It smarts more than a little to read about how Boeing’s plan to exit Wichita after 80 years is benefiting San Antonio and Oklahoma City. But the Air Capital needs to learn from the loss any way it can, and ensure it has the tools and strategy to be a contender in the competition for all kinds of jobs and businesses.
As recent articles by The Eagle’s Molly McMillin have demonstrated, Boeing’s decision to leave Wichita by late 2013 will mean about 400 jobs for San Antonio and 800 to 900 jobs for Oklahoma City. The company currently employs 2,160 in Wichita.
Boeing, which cited high overhead in its decision to leave Wichita, leases a four-story office building in Oklahoma City; another is under construction. Port San Antonio built a hangar for Boeing; the company has a 20-year lease on its buildings with two five-year options at “very favorable terms.”

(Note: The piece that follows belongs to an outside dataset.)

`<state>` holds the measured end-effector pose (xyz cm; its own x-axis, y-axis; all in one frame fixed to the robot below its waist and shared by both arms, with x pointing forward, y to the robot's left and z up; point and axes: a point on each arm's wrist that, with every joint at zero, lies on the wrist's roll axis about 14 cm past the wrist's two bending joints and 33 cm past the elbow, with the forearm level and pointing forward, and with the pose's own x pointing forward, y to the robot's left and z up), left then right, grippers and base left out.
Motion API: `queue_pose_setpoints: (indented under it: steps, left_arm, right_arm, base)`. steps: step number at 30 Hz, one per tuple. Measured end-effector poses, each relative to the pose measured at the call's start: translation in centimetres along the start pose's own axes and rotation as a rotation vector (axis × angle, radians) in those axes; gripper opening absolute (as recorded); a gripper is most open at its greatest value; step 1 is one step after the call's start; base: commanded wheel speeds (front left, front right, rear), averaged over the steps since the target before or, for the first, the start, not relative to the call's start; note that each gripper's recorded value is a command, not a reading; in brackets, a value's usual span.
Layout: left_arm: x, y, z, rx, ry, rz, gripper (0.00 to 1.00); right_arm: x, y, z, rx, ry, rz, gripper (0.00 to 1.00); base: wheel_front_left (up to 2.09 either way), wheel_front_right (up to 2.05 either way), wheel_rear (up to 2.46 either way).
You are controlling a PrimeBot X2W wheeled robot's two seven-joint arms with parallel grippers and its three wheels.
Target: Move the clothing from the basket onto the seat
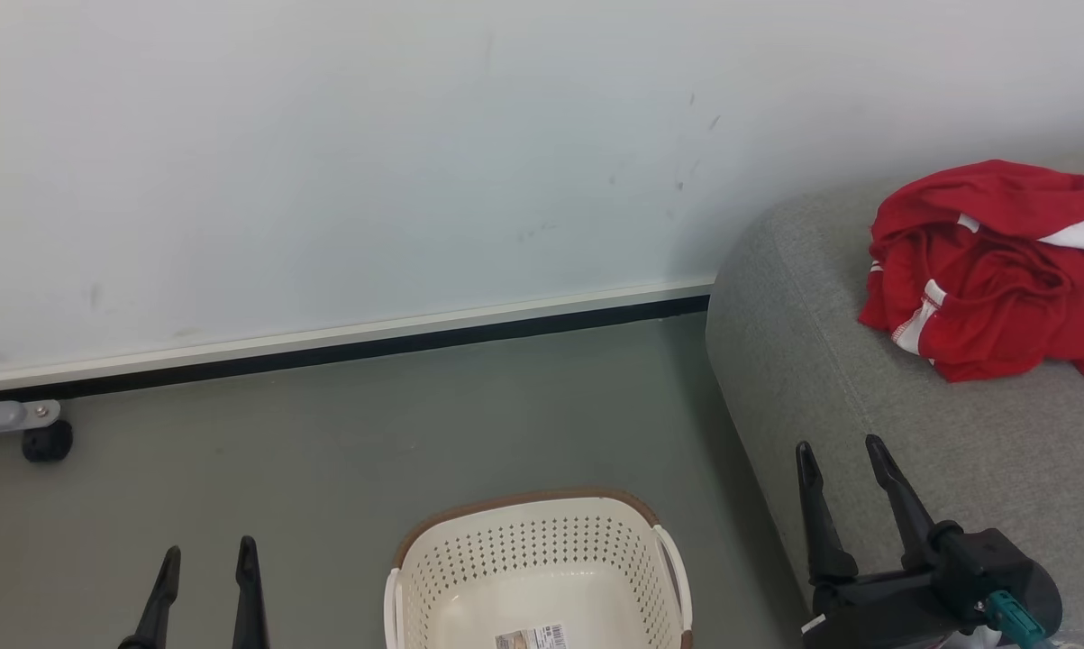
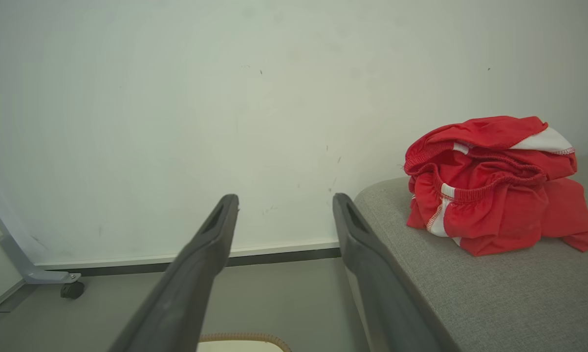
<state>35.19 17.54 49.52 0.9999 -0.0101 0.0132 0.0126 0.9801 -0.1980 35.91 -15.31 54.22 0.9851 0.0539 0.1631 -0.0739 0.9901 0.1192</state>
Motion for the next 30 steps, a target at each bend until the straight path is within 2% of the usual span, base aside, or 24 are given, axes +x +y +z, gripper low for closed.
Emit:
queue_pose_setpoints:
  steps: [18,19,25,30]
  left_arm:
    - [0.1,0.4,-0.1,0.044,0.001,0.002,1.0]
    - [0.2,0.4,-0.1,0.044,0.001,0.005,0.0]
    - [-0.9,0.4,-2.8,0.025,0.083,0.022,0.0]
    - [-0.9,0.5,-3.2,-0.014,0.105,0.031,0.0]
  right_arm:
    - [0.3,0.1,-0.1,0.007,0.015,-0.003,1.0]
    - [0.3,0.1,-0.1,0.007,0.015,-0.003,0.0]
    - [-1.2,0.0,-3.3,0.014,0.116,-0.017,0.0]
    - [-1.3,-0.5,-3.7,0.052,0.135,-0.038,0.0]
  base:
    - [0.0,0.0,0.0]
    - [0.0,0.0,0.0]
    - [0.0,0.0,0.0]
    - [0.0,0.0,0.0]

Port San Antonio has flourished in part because it secured a $35 million loan to improve and modify the former Kelly Air Force Base site for employers. In addition to leasing property, businesses can get help paying for workforce training.
Oklahoma City offers cash to eligible companies that have at least a $1.75 million local payroll and that create at least 50 jobs paying more than the city’s average annual wage. The state’s incentives include cash rebates for job creation, help with employee training, and tax breaks specific to aerospace.
It’s hard to see Wichita and Kansas competing with such goodies, unless they come up with new strategies and many more dollars.
One defining task ahead will be ensuring that the Boeing Wichita facility on South Oliver doesn’t sit idle for long, if at all. If Boeing is correct that it’s premature to be aggressively marketing the 400 acres and its 97 buildings, it isn’t by much. Maybe the company can afford to be choosy, but the city can’t risk seeing the property empty out and decay.
Sen. Jerry Moran, R-Kan., told The Eagle that government officials already had approached Boeing about deeding the property to the city or another public entity so marketing could proceed. “Let’s get control of it so we can move quickly,” Moran said.
That sounds like a good goal to pursue as Boeing winds down operations – perhaps with the creation and help of a redevelopment authority like the one that transformed Kelly Air Force Base’s 1,900 acres into Port San Antonio, which now has 80 employers and 14,000 employees.
The vast Boeing Wichita parcel wouldn’t be appropriate for most other companies, and its shared sewer and electrical services pose a challenge to division. But the right manufacturer might be out there in the global marketplace, one that also would be happy to tap into Wichita’s aerospace workforce, research, development and expertise.
The site’s availability also should better focus the long-running talk in the community about the need for a large, well-developed and easily adaptable industrial park.
And as one San Antonian advised, helping existing businesses should be a key part of Wichita’s response to the loss of Boeing.
Oklahoma City and San Antonio aren’t apologizing for being on the receiving end of the Boeing Wichita jobs. Wichita’s leaders should steal every strategic lesson they can from those communities, then get ready to start beating them at the economic development game.